TASK BRIEF –
Please work out how many lines of this material include "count", and answer with that number by itself.
◆ ◆ ◆ ◆ ◆ ◆ ◆
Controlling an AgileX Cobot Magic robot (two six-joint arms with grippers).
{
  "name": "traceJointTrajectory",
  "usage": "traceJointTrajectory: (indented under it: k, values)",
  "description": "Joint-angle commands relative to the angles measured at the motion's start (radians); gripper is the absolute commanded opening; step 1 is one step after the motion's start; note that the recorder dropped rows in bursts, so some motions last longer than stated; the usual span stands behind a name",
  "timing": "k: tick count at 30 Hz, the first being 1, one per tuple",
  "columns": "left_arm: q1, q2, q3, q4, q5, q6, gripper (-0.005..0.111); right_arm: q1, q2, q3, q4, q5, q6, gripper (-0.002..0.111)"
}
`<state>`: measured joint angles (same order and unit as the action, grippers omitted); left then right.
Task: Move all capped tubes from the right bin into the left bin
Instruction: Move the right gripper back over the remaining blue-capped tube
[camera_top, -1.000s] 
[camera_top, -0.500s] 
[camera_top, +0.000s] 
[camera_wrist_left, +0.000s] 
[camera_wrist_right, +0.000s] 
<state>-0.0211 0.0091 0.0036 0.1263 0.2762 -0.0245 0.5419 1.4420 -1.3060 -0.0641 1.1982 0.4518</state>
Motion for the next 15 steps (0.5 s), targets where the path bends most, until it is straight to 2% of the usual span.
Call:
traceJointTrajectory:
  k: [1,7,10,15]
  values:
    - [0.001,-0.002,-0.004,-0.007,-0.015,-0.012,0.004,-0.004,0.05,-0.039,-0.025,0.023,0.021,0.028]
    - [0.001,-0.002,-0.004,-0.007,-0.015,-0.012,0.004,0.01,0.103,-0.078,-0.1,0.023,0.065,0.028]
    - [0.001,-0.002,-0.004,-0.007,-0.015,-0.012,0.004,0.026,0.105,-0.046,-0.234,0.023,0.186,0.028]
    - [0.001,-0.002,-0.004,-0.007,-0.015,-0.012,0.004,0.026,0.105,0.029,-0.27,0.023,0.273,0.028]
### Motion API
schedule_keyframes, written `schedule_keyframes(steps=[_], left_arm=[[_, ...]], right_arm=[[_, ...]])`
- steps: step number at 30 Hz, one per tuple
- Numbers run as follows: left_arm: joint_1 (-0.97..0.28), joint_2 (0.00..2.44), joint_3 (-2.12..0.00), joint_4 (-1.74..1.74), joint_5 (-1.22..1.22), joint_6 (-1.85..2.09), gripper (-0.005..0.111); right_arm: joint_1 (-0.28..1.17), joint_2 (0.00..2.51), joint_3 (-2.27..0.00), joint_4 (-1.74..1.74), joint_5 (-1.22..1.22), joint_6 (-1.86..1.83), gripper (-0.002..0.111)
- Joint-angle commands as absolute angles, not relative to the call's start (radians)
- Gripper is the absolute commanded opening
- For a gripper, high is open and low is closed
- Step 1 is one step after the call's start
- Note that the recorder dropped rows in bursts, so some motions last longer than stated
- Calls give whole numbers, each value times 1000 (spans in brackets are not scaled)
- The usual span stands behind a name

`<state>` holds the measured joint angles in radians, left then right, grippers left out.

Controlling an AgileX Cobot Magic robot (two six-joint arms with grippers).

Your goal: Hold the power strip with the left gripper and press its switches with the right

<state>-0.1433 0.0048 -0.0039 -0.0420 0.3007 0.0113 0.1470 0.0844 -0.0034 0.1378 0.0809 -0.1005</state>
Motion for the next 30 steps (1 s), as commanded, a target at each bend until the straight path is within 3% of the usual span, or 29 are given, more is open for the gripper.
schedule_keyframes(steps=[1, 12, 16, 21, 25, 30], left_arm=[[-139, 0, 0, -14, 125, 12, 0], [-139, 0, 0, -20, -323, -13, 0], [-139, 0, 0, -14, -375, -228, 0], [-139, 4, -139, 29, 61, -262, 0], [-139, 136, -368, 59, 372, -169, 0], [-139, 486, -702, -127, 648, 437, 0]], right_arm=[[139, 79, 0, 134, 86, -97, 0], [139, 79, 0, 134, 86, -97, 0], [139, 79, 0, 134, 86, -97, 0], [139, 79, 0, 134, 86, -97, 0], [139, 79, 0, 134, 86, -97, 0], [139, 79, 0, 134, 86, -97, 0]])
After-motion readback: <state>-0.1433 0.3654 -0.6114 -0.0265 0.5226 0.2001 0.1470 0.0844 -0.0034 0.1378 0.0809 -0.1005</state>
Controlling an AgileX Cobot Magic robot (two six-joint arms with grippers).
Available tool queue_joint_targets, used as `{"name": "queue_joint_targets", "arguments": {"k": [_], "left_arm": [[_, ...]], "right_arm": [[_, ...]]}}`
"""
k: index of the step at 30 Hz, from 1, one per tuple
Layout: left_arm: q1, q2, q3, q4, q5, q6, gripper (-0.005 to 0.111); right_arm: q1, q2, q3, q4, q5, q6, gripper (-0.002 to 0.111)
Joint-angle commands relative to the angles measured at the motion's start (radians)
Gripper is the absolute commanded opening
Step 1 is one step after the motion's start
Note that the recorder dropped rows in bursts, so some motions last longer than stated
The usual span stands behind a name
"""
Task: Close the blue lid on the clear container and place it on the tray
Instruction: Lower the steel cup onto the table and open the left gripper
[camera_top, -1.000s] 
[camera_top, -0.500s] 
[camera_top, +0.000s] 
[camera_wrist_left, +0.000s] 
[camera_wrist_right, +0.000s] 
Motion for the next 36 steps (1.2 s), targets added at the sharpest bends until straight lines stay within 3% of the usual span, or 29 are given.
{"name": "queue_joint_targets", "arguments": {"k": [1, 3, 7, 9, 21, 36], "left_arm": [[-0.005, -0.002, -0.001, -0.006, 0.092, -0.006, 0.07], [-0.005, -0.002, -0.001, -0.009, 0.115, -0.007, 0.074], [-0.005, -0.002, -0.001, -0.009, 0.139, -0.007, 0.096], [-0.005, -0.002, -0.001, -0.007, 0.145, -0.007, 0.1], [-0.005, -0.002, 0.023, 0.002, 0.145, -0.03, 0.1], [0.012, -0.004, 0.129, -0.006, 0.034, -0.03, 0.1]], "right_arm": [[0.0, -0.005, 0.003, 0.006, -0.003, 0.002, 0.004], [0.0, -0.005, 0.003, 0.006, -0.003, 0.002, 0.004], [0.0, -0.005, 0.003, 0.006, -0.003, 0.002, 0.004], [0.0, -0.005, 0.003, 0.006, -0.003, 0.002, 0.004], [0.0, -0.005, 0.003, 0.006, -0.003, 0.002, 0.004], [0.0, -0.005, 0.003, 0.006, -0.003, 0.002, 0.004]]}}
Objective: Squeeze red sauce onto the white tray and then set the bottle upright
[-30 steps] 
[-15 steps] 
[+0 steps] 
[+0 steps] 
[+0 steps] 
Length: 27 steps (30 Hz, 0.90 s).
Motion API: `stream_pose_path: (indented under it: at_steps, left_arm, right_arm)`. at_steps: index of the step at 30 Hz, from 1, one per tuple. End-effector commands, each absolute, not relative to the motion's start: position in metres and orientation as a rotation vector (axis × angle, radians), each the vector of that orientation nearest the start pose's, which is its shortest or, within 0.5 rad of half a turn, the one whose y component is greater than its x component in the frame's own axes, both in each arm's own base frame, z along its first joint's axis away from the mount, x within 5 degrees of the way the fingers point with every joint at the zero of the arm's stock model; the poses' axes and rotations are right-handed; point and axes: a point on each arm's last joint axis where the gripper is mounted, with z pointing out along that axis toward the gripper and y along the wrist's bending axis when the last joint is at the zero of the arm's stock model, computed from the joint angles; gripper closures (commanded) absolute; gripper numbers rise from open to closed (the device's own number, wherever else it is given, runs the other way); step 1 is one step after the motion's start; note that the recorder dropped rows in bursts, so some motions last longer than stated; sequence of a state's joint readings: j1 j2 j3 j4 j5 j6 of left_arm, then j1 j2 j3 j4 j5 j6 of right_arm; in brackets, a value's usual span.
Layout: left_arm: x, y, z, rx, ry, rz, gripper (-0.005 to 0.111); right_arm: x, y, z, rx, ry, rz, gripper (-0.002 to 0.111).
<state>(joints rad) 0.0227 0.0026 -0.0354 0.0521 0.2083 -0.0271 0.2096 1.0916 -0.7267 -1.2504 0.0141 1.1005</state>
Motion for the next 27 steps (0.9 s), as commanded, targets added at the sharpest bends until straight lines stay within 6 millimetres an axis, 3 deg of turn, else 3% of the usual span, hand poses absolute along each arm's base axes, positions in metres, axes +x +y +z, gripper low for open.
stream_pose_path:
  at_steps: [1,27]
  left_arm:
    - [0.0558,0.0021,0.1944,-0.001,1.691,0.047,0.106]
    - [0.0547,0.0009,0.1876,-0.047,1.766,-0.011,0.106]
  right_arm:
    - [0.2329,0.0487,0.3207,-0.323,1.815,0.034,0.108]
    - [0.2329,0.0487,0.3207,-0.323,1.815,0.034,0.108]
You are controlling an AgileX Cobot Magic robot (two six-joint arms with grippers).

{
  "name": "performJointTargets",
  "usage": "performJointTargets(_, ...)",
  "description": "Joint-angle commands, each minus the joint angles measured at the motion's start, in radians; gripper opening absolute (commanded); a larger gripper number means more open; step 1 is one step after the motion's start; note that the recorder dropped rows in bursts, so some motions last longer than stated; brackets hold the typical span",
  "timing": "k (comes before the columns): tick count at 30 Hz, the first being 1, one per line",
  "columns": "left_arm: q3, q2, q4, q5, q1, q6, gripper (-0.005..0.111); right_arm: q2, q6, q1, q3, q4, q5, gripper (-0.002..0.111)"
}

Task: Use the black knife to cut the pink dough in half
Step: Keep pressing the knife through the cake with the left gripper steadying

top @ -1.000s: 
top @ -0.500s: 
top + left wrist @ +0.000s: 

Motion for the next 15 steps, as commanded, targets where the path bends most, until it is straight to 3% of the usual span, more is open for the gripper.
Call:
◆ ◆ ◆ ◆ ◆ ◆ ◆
TASK RESPONSE –
2